### Assigned task
Leave the pictures out and return every line below exactly.

━━━━━ Stored data

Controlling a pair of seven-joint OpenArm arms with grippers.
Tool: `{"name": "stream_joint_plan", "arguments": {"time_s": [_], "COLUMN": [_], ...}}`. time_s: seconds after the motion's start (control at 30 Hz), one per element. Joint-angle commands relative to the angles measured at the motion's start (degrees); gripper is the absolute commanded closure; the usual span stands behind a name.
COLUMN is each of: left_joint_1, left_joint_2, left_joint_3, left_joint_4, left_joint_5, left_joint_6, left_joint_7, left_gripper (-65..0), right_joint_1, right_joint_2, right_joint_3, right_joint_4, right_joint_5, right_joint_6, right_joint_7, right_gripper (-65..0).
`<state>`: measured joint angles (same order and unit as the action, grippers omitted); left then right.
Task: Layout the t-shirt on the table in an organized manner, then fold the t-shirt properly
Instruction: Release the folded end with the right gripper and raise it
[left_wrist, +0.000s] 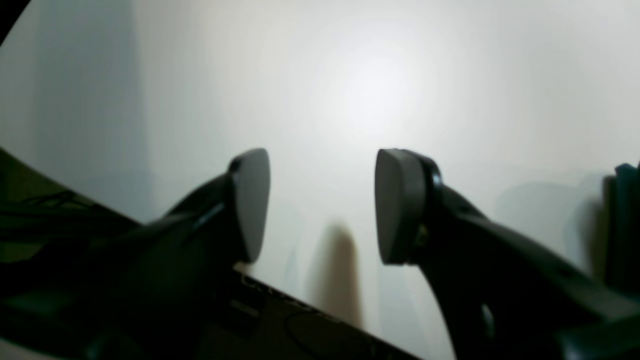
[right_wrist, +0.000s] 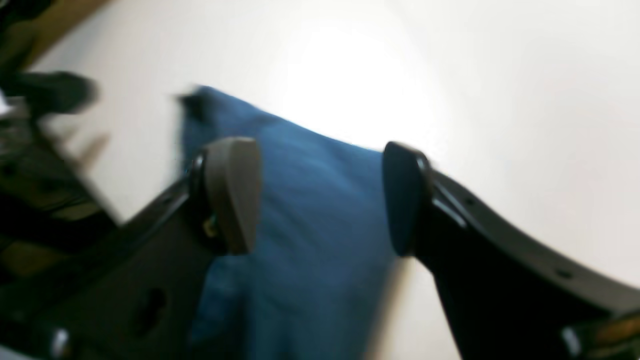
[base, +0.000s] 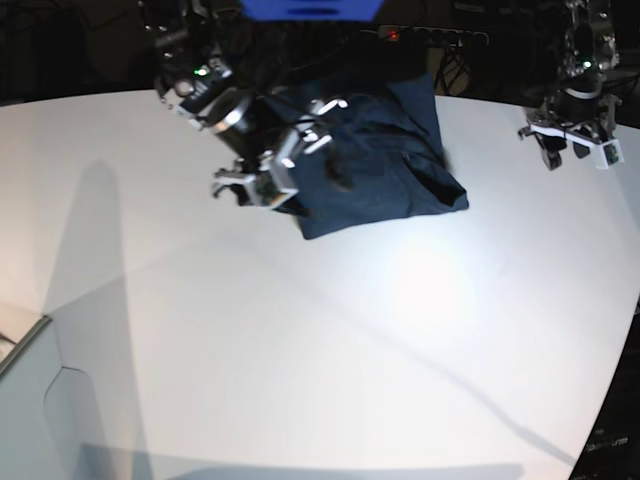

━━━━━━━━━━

### Answer to the exercise
Controlling a pair of seven-joint OpenArm arms with grippers.
Tool: `{"name": "stream_joint_plan", "arguments": {"time_s": [_], "COLUMN": [_], ...}}`. time_s: seconds after the motion's start (control at 30 Hz), one per element. Joint-angle commands relative to the angles measured at the motion's start (degrees); gripper is the absolute commanded closure; the usual span stands behind a name.
COLUMN is each of: left_joint_1, left_joint_2, left_joint_3, left_joint_4, left_joint_5, left_joint_6, left_joint_7, left_gripper (-65..0), right_joint_1, right_joint_2, right_joint_3, right_joint_4, right_joint_5, right_joint_6, right_joint_7, right_gripper (-65..0).
`<state>`: measured joint angles (same order and unit as the action, grippers omitted); left then right.
Task: Layout the t-shirt on the table in an organized manner, then fold the t-shirt properly
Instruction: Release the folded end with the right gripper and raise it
[left_wrist, +0.000s] 
[right_wrist, +0.000s] 
[base, +0.000s] 

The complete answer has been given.